Most small organizations don’t need analysis to know whether they can add another appeal or two. In my experience, I start to pay attention to the analysis when reaching ten appeals per year. And then really start digging into the details at about twelve or fourteen appeals per year.

If you’re mailing less than eight appeals per year, my recommendation is that you can add two appeals without thinking twice.

Quick story to provide context. I once served an organization where we ran a test. We started increasing the number of mailings (appeals and newsletters) to a group of their donors. We measured the results rigorously.

We got to the point where we were mailing those donors twenty-four appeal letters and twelve newsletters each year before the data told us that we were mailing too much.

24 printed appeal letters and 12 printed newsletters!

Do I recommend you send that many mailings? Of course not.

But doesn’t hearing that make you think you could be asking your donors a couple more times each year?

Human Resources Matter

Hopefully you are now open to the idea that your organization could be asking more.

It’s entirely another thing to write, design, print and send or email the additional asks. These things take real time, energy and money.

If you’re a small shop and working at max capacity, what do you do?

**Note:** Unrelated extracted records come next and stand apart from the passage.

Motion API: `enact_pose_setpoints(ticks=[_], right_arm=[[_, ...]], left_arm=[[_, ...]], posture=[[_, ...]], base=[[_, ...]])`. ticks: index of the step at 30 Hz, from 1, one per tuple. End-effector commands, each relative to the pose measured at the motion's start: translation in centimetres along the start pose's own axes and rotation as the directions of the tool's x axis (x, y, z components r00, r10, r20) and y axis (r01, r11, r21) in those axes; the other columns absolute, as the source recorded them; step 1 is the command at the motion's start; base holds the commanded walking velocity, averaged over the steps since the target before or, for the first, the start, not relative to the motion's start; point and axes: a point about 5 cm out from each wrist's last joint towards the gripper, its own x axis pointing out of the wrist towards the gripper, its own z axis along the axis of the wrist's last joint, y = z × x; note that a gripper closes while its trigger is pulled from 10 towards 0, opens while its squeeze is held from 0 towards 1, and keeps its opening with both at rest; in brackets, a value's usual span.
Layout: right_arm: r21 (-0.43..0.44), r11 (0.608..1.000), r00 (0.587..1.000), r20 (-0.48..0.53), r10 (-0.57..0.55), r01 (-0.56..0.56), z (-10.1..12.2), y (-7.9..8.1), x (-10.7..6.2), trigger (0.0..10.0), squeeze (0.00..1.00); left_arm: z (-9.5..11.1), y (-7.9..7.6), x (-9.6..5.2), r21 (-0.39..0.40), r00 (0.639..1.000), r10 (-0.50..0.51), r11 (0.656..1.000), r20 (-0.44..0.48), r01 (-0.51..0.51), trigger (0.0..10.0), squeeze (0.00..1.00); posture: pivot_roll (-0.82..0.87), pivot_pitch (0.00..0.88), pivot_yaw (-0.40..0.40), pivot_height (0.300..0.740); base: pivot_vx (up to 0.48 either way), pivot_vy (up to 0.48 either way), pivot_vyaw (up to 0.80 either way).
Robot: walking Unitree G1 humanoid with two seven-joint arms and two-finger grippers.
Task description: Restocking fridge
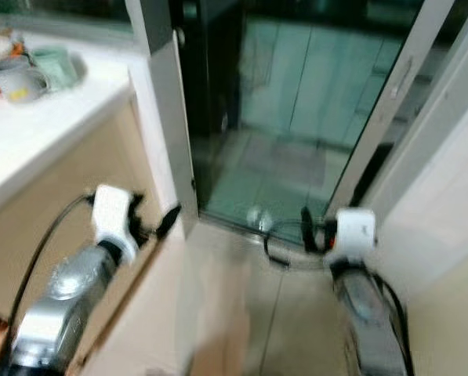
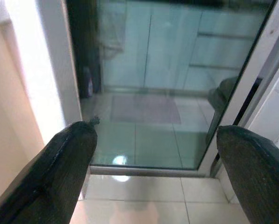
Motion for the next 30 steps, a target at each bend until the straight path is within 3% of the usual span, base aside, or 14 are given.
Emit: enact_pose_setpoints(ticks=[1, 17, 30], right_arm=[[0.004, 1.000, 1.000, 0.016, 0.013, -0.013, 0.64, -0.03, -0.26, 10.0, 0.00], [-0.024, 1.000, 1.000, 0.001, 0.009, -0.009, 0.70, 0.13, -0.76, 10.0, 0.00], [-0.019, 1.000, 1.000, -0.004, -0.011, 0.011, 0.58, -0.17, -0.51, 10.0, 0.00]], left_arm=[[0.84, 0.17, -0.42, -0.015, 0.999, 0.008, 1.000, 0.044, -0.007, 10.0, 0.00], [1.09, 1.10, 0.04, -0.018, 0.999, 0.040, 0.999, 0.024, -0.039, 10.0, 0.00], [1.26, 0.93, 0.43, -0.021, 0.999, 0.032, 0.999, 0.023, -0.031, 10.0, 0.00]], posture=[[-0.16, 0.000, 0.044, 0.740], [-0.16, 0.000, 0.057, 0.740], [-0.16, 0.000, 0.063, 0.740]], base=[[0.000, 0.000, 0.00], [0.000, 0.000, 0.00], [0.000, 0.000, 0.00]])
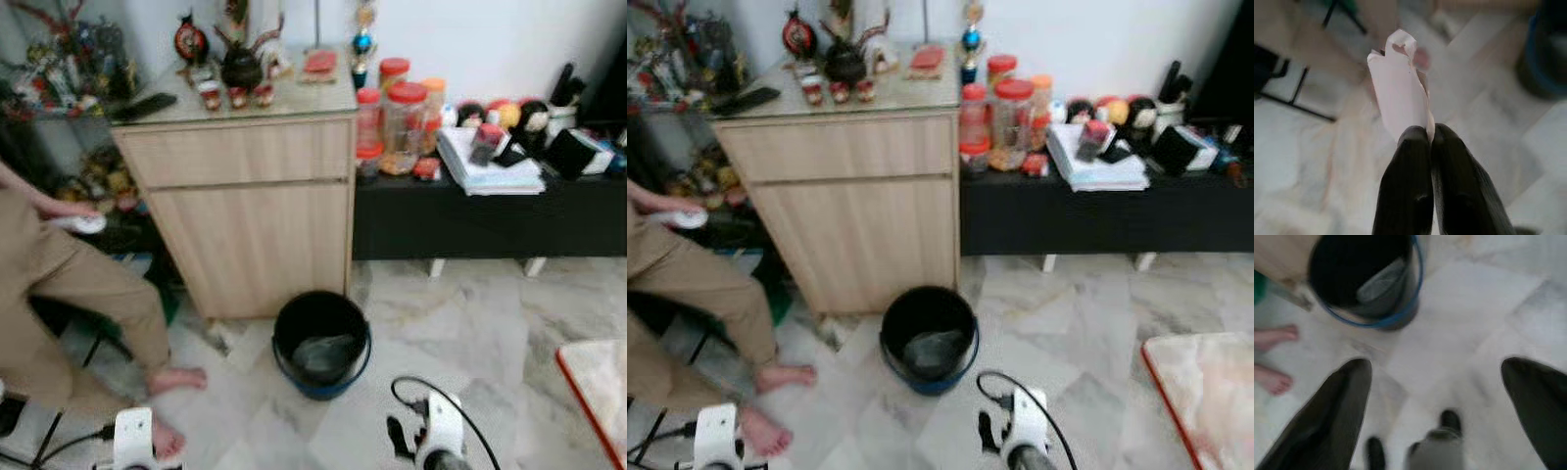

This issue must be addressed, but it’s not what this particular post is about. But here are some quick ideas to help you see how it’s possible:

  • You can repeat your strongest appeals and e-appeals. If last year’s year-end appeal worked great, you can use it again this year with only the slightest modification. If you run a spring campaign that works well, you can likely run a fall campaign that uses the same words, phrases and paragraphs. Don’t feel like you have to re-invent the wheel each time. Savvy Fundraisers purposefully repeat things that work. Assets, not art projects.
  • Sign up for the program at Work Less, Raise More. The trainings there (more being added each month) will help you produce effective fundraising very quickly.
  • Steal like an artist. There are no new ideas in fundraising. Take an idea or tactic that another organization uses successfully, revise it to fit your organization and your context, and you’ve made a new thing.
  • Know that each piece of fundraising you send out is not precious.

In Sum

I don’t want you to fear “asking too much.”

I want you to be free of the “donor fatigue” bogeyman. (Actual sightings happen about as often as actual sightings of a Sasquatch.)

The organizations that we’ve helped communicate more have never regretted it:

  • They found they were overestimating the negative consequences of communicating too much
  • And they found they were underestimating the generosity of their donors

So if you’re an organization that is wrestling with whether to ask more, you could be asking more.

You have pent-up giving waiting to be unleashed.

You could be doing more good!

Acknowledge your concerns – they come from a good place.

Show me a smaller organization that moves past their fears about asking too much and I’ll show you an organization that is about to raise more money, keep more of its donors, and make “the leap” to the next level of growth and impact.